### Description of the task
Collect every line of the records below that contains the word "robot".

(Data extracted from a collection)
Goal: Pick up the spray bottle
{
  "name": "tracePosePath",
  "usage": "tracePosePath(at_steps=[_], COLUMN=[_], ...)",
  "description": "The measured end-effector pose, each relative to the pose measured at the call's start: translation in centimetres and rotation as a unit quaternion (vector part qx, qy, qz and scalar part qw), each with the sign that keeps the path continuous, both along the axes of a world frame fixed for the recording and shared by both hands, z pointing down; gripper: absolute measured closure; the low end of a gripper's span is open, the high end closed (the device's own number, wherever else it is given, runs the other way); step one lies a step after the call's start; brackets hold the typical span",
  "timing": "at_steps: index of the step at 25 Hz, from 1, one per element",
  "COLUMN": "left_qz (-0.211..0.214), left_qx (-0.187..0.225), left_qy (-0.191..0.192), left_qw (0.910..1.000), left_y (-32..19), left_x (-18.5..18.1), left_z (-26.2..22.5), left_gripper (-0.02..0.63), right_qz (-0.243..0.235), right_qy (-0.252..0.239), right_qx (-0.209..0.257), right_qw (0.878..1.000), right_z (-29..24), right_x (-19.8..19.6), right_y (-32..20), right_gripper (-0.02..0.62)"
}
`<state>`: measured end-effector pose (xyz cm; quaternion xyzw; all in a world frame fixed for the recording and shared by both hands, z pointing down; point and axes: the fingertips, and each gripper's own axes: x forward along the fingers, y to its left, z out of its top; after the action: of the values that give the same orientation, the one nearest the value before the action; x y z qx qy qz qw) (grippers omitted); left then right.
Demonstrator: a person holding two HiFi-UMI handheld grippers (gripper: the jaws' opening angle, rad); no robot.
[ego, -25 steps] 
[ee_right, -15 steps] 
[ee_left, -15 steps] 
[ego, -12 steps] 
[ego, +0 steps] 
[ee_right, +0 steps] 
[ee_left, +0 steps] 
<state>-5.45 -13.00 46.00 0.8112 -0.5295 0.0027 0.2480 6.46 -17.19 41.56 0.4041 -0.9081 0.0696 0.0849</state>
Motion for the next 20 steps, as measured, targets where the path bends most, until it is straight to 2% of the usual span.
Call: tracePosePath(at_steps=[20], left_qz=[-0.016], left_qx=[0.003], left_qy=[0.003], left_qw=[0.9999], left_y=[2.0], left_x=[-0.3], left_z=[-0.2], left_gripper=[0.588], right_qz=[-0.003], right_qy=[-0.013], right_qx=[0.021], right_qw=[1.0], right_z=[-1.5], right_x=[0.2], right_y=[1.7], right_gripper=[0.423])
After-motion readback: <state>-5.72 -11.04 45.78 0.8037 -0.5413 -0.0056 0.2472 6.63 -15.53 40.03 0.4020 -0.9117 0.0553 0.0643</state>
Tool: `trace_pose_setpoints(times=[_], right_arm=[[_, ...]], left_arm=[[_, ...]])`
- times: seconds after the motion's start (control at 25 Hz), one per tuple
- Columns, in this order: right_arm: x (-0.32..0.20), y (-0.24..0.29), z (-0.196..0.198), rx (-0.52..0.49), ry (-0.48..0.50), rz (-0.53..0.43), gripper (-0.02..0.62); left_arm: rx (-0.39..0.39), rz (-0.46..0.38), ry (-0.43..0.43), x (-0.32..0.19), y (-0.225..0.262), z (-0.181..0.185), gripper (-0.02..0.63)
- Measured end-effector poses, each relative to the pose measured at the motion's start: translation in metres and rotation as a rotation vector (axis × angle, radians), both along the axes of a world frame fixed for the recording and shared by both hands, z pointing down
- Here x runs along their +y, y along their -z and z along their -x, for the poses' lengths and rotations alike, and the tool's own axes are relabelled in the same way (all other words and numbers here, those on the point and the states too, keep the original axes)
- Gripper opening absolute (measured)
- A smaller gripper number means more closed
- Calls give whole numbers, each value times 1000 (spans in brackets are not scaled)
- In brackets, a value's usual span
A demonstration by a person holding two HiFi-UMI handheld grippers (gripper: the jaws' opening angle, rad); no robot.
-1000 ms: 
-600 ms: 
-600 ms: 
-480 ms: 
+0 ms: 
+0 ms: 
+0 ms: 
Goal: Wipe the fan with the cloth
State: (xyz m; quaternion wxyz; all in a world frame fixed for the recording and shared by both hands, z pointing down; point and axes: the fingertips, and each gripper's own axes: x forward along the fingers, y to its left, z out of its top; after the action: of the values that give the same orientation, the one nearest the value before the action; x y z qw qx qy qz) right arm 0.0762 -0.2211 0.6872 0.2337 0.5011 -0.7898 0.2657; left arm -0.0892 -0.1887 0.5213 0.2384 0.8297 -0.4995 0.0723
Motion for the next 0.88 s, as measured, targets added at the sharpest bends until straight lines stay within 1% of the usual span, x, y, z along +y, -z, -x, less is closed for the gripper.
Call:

### Task response
Demonstrator: a person holding two HiFi-UMI handheld grippers (gripper: the jaws' opening angle, rad); no robot.
A demonstration by a person holding two HiFi-UMI handheld grippers (gripper: the jaws' opening angle, rad); no robot.

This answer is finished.